Sorry for the ramble, and thanks for working on this.

Ciao,
Jonathan

[1] git-svn.perl is a work of art and a wonder to behold, and if your aim
is to make a compatible replacement for it, the first step will be to
understand its design deeply.  And the thing is, that much, while
valuable anyway, is pretty hard already.

You see, "git svn" has heuristics for

 - matching up git history to svn history by reading commit messages;
 - pushing mergy history as linear history by rebasing internally
   (dcommit);
 - finding the branches, merges, branch renames, and so on in an
   imperfectly structured history (find_parent etc)
 - what particular paths are relevant  (--ignore-paths)

and maintains some of its own data in the repository:

 - a configuration scheme and wide variety of supported configurations;
 - a log for unhandled pieces of history;
 - a cache mapping svn revision numbers to git commits

and people rely a lot on an odd coincidence:

 - using "git svn clone" twice with the same configuration on the same
   repository will, at least most of the time, give the same commit
   names.

[2] Well, it mostly comes down to one limitation.  To give a quick
sketch:

If I clone a repository with "git svn", then I am in a way a
second-class citizen.  The history shown with "git log" is filled
with "git-svn-id:" lines that are not very interesting to me (the
revision number is still interesting, of course).  I cannot use
"git push" to push my work, and in fact I cannot push my work as a
branch reflecting the real development history at all --- I have to
rebase it at the same time as pushing.  Whenever I push, the commit
names for my work change, so other branches based on my work don't
show up in "gitk" as based on my work any more.
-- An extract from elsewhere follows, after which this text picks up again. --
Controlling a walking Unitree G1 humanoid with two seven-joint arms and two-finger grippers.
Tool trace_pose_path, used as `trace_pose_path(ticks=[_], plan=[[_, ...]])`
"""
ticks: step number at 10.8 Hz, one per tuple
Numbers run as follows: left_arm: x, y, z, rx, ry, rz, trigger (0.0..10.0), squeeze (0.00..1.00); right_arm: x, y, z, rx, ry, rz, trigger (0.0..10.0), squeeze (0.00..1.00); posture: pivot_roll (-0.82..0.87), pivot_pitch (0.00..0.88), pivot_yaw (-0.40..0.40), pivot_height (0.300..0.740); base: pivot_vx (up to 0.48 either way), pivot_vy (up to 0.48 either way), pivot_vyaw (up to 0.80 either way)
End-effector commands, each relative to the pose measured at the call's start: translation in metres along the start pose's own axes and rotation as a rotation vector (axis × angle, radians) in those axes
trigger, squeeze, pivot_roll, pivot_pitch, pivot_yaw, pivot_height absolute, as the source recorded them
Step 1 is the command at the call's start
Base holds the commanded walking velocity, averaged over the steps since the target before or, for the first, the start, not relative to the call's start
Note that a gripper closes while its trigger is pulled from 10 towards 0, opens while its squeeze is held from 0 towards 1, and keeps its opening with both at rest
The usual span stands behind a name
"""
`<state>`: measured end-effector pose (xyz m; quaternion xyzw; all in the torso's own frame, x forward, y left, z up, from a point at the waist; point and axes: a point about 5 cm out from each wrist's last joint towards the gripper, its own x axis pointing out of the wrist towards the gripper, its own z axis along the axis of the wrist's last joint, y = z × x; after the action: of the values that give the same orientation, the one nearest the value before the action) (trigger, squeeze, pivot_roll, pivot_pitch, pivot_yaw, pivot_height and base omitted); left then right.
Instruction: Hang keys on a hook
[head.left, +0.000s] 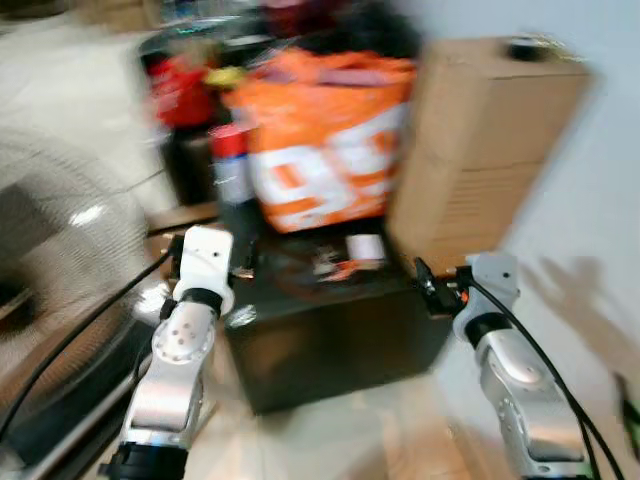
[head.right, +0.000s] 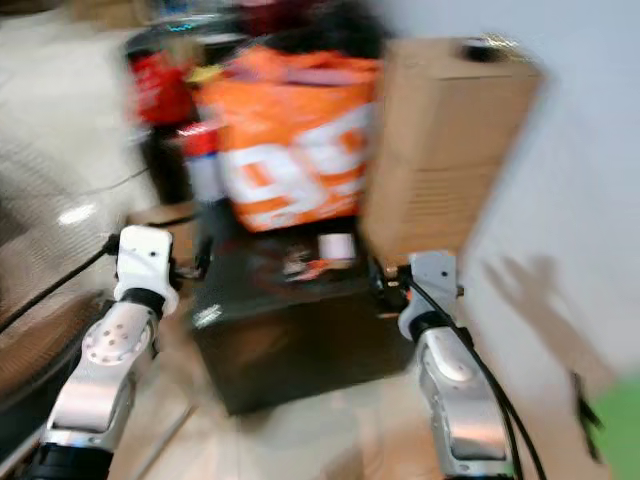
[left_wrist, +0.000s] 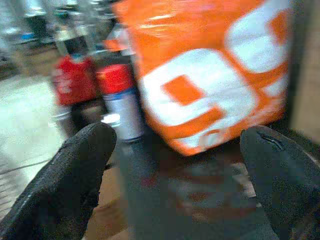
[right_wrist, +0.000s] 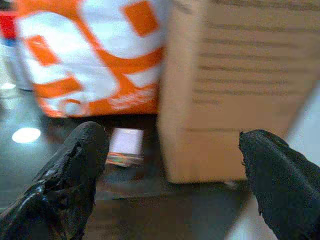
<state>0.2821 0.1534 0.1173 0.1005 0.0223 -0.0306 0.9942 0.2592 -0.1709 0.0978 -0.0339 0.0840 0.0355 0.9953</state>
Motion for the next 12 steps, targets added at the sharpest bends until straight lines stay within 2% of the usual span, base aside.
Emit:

Wouldn't it be nicer to be able to do

 alice$ git clone svn::http://svn.apache.org/repos/asf/subversion
 alice$ cd subversion
 alice$ ... hack hack hack ...

 bob$ git clone 'alice:~/src/subversion'
 bob$ cd subversion
 bob$ ... hack hack hack ...;	# make some changes on top of alice's work

 alice$ git fetch origin; # anything new upstream?
 alice$ git push origin; # push my changes upstream

 bob$ git remote add upstream svn::http://svn.apache.org/repos/asf/subversion
 bob$ git fetch upstream
 bob$ # push my changes on top of alice's (which were already pushed):
 bob$ git push upstream

That is the dream.  Because there is not a clearly appropriate
one-to-one mapping between possible svn histories and possible git
histories, there are going to have to be limitations[1], but that is
an ideal to strive for.

Sounds hard, maybe?  Yeah, it is, but getting at least fetch support
using the tools David and Ram made sounds easier to me than a fully
compatible replacement for git-svn.

[3] Meanwhile, just writing and publishing code is not enough, since
the code might have a fatal flaw that means no one will use it ("ivory
tour syndrome").  So what do I mean by the above?
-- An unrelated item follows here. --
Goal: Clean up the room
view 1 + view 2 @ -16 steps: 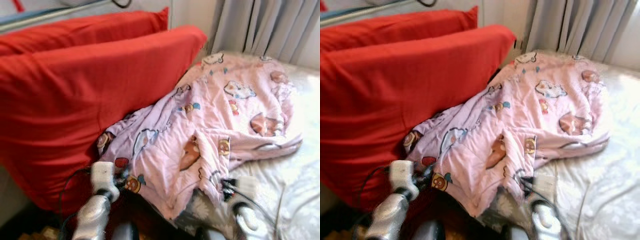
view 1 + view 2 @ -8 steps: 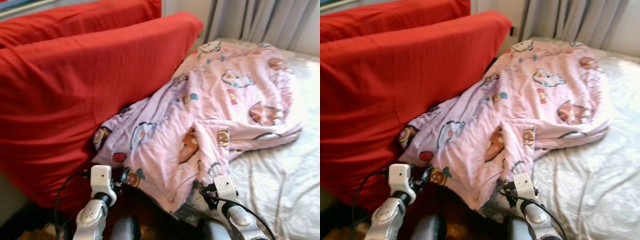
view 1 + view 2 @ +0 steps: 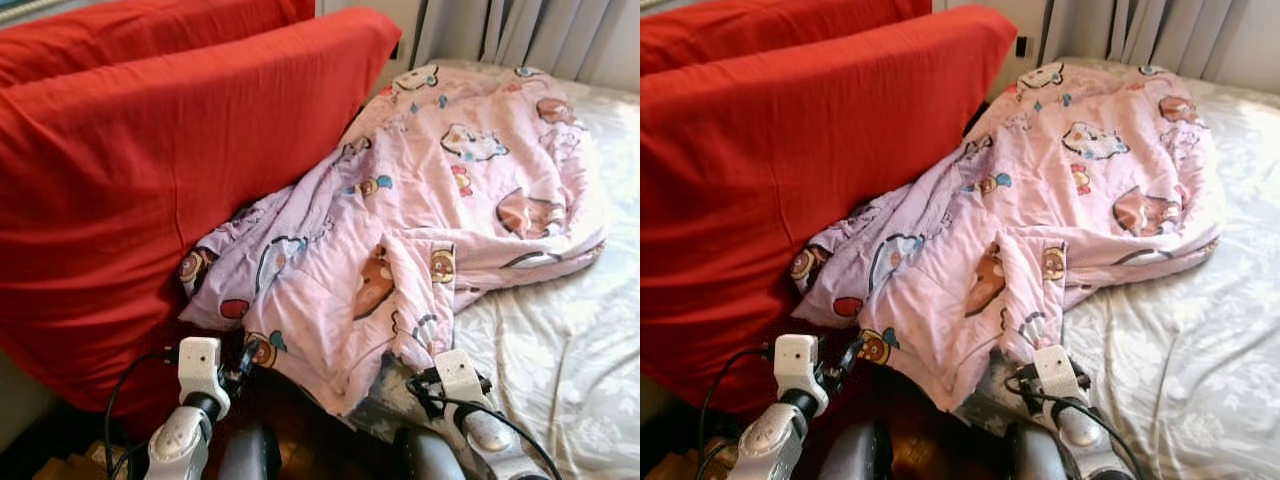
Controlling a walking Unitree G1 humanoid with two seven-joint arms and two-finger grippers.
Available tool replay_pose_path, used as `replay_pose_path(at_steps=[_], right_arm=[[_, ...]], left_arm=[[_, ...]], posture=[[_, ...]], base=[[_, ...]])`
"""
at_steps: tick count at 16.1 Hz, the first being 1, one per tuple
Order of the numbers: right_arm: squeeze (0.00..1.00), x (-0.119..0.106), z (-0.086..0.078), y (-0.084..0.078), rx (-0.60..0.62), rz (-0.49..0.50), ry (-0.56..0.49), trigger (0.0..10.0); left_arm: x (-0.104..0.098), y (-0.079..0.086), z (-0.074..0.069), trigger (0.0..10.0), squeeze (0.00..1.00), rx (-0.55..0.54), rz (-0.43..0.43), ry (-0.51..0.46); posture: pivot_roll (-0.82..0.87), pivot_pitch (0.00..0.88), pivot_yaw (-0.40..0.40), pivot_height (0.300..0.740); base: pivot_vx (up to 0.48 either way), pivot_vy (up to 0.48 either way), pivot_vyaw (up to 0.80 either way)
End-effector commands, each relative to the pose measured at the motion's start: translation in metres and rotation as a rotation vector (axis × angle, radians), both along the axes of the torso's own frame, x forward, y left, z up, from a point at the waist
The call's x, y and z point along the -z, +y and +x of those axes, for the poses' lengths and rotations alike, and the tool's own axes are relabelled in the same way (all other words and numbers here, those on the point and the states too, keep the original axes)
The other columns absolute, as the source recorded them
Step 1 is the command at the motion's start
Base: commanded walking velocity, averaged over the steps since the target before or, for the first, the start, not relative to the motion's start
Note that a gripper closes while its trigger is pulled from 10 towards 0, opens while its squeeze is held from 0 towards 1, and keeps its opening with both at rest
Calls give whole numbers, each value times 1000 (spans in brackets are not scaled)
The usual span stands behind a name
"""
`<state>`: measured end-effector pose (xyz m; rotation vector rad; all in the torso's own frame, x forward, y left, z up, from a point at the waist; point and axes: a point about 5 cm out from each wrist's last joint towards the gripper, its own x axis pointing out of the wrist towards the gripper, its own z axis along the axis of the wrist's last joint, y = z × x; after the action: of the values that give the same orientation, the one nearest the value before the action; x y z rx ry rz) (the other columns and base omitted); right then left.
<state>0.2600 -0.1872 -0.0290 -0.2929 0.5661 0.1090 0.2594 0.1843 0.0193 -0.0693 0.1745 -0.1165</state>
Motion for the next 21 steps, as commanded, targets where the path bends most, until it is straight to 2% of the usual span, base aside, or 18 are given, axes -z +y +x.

As students work, I hope they will keep the mailing list posted on
their progress and find small pieces to review and merge early.  In
response they might get some questions and suggestions for
improvement; the response to these is just as important as the code.

On one hand this feedback is an important sanity check on the broad
features of your work and a means to get the details right for
inclusion in git (i.e., get it merged).  On the other hand, one should
not be tempted by interesting side tracks and avoid getting the actual
project done; you have to be able to say "no, I will not be working on
that".  Out of these conversations emerge better code and
documentation of the design in the form of list archives.
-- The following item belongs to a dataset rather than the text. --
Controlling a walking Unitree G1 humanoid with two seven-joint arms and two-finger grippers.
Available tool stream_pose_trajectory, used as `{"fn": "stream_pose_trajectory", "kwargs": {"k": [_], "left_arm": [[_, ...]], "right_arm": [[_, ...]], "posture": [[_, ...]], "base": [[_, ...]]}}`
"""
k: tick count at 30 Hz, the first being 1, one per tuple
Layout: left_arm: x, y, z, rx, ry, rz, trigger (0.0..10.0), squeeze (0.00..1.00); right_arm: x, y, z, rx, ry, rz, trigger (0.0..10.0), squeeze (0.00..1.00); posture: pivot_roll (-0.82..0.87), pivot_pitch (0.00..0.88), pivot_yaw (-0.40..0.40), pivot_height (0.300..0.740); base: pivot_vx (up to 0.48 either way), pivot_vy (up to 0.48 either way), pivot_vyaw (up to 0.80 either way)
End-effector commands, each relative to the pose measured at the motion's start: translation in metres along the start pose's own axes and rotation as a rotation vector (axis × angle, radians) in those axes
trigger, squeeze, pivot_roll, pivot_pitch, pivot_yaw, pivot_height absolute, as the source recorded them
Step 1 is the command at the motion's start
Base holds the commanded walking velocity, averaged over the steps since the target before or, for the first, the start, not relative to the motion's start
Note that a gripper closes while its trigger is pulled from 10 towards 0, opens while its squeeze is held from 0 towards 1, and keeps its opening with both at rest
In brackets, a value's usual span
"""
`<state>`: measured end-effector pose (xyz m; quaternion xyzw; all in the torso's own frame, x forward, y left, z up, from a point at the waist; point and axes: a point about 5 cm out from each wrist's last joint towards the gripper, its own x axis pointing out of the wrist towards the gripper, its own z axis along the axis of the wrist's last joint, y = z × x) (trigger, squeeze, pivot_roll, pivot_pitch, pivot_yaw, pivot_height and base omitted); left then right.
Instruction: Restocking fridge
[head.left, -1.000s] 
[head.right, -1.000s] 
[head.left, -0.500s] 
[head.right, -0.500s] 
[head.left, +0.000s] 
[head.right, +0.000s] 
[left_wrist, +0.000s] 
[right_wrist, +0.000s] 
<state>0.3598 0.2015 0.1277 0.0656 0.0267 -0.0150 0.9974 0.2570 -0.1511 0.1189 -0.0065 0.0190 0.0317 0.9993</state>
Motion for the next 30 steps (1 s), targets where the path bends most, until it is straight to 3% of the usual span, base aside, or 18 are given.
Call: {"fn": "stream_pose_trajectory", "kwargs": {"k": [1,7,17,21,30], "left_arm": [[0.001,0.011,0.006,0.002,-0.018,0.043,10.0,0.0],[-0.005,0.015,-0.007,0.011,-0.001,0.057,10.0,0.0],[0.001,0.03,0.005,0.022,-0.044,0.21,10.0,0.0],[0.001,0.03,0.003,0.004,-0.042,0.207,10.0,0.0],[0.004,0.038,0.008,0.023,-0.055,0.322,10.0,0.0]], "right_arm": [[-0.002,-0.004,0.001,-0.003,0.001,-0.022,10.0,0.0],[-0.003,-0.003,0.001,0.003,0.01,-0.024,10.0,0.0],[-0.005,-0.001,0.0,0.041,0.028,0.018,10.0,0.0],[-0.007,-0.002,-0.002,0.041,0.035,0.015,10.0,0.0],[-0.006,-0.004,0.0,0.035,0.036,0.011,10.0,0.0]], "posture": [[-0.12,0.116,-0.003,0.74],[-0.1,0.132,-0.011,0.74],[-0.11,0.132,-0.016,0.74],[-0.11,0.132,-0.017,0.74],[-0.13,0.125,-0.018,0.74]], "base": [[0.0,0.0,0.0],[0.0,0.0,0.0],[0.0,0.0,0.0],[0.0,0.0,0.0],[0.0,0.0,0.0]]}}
See [4] for a better explanation of this workflow.

[4] http://thread.gmane.org/gmane.comp.version-control.git/142623/focus=142877

^ permalink raw reply	[flat|nested] 7+ messages in thread

* Re: GSoC proposal for svn remote helper
  2011-04-08  5:21   ` Jonathan Nieder
@ 2011-04-08  7:11     ` Jonathan Nieder
  2011-04-08  8:47     ` Dmitry Ivankov
  2011-04-09 23:19     ` Eric Wong
  2 siblings, 0 replies; 7+ messages in thread
From: Jonathan Nieder @ 2011-04-08  7:11 UTC (permalink / raw)
  To: Dmitry Ivankov; +Cc: git, artagnon, david.barr, srabbelier, Eric Wong

Hi again,

A small clarification.

Jonathan Nieder wrote:

> As mentioned before, this sounds very ambitious.  Once we have a
> timeline showing how this breaks down into small steps it should
> hopefully be clearer way.

Agh, that sentence doesn't even parse.  I ought to have have said:
"Breaking the task into concrete steps will make it easier to see what
is realistic."

^ permalink raw reply	[flat|nested] 7+ messages in thread

* Re: GSoC proposal for svn remote helper
  2011-04-08  5:21   ` Jonathan Nieder
  2011-04-08  7:11     ` Jonathan Nieder
@ 2011-04-08  8:47     ` Dmitry Ivankov
  2011-04-08 22:31       ` Jonathan Nieder
  2011-04-09 23:19     ` Eric Wong
  2 siblings, 1 reply; 7+ messages in thread
From: Dmitry Ivankov @ 2011-04-08  8:47 UTC (permalink / raw)
  To: Jonathan Nieder; +Cc: git, artagnon, david.barr, srabbelier, Eric Wong

On Fri, Apr 8, 2011 at 11:21 AM, Jonathan Nieder <jrnieder@gmail.com> wrote:
> (+cc: Eric who brought us git-svn)
> Hi Dmitry,
>
> Dmitry Ivankov wrote:
>
>> This is the second iteration of my GSoC proposal
>
> Great; let's iron this out.
>
>> I would like to work on "Remote helper for Subversion and git-svn".
>> My major motivation is to make git-svn repository easy to clone, and to make
>> git-svn (fetch) faster on huge repositories.
>
> So, my new first impression is that this goal might make things hard[1].
>
> I think replacing git-svn with an imperfect emulation would not leave
> people happy.  Existing configurations need to continue to work.
I should have used different names for current git-svn.perl and what
should be tracking svn repo in git somewhat better than git-svn.perl.
Maybe call it git-svn-ng. It should definitely support common
workflows, but I think that it should not be too close in
configuration and behavior details. git-svn.perl is a personal setup
and I doubt someone shares it somehow, so transition won't be hard. My
focus is on git-svn-ng core operations - fast fetch, push, ability to
clone at least upstream svn state from another git repo, and I see way
to a complete replacement as follows:
1) introductory step, nothing new compared to git-svn.perl, but
expected to be already faster on allowed operations
git clone svn::/svnroot (svnroot can be a path in local or remote
repo, this is already supported by svn layers)
..hack..
git svn dcommit or like - put changes to the remote

2) allow private clones, that is be able to exchange svn updates or do
initial clone via git
git clone /somewhere/git_ro_version_of_svn.git (maybe some additional
command/key to get svn metadata)
git remote add upstream svn://svnroot (git remote update should be as
quick as on origin)
..hack..
git svn dcommit

3) allow tracking of a path, something like, intermediate,
functionally the same or slightly different in corner cases
git remote add svn svn:://svnroot/ (it's still a good idea to have
whole root specified)
git svn branch trunk svn/trunk@12 (at first it'll be ok to behave like
as if root is svnroot/trunk, just a new syntax)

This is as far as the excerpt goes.